* Problem statement
Your job is to return the whole listing unchanged while skipping its images.

* Data provided
====================
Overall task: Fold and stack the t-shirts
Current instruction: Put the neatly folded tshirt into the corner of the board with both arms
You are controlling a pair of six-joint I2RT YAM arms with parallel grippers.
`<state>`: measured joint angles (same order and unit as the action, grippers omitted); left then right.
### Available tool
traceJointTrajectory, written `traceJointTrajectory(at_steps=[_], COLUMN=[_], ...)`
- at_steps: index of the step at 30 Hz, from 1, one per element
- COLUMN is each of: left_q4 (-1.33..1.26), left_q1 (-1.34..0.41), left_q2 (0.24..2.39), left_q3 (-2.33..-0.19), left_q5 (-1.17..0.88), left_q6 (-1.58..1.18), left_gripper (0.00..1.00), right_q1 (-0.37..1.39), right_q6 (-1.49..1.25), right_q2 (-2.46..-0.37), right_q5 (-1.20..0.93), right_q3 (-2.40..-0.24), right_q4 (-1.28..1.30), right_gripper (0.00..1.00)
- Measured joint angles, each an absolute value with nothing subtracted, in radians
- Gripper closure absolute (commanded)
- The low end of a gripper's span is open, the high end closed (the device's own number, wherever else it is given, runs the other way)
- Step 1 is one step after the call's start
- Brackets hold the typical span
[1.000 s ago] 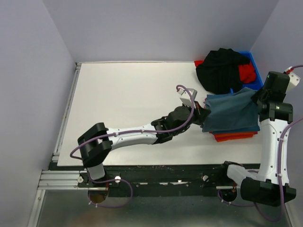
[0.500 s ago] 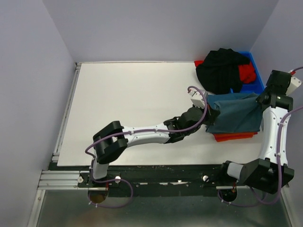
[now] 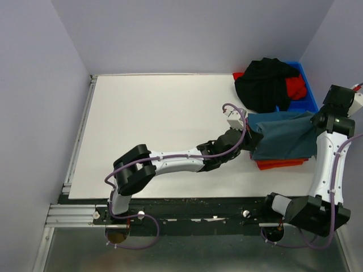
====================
* Solution
Overall task: Fold and stack the t-shirts
Current instruction: Put the neatly folded tshirt into the corner of the board with both arms
You are controlling a pair of six-joint I2RT YAM arms with parallel grippers.
`<state>`: measured joint angles (same order and unit as the action, grippers omitted); left then right.
### Available tool
traceJointTrajectory, written `traceJointTrajectory(at_steps=[_], COLUMN=[_], ...)`
- at_steps: index of the step at 30 Hz, from 1, one per element
- COLUMN is each of: left_q4 (-1.33..1.26), left_q1 (-1.34..0.41), left_q2 (0.24..2.39), left_q3 (-2.33..-0.19), left_q5 (-1.17..0.88), left_q6 (-1.58..1.18), left_gripper (0.00..1.00), right_q1 (-0.37..1.39), right_q6 (-1.49..1.25), right_q2 (-2.46..-0.37), right_q5 (-1.20..0.93), right_q3 (-2.40..-0.24), right_q4 (-1.28..1.30), right_gripper (0.00..1.00)
- Measured joint angles, each an absolute value with nothing subtracted, in radians
- Gripper closure absolute (commanded)
- The low end of a gripper's span is open, the high end closed (the device's own number, wherever else it is given, runs the other way)
- Step 1 is one step after the call's start
- Brackets hold the typical span
[1.000 s ago] 
[0.500 s ago] 
[now] 

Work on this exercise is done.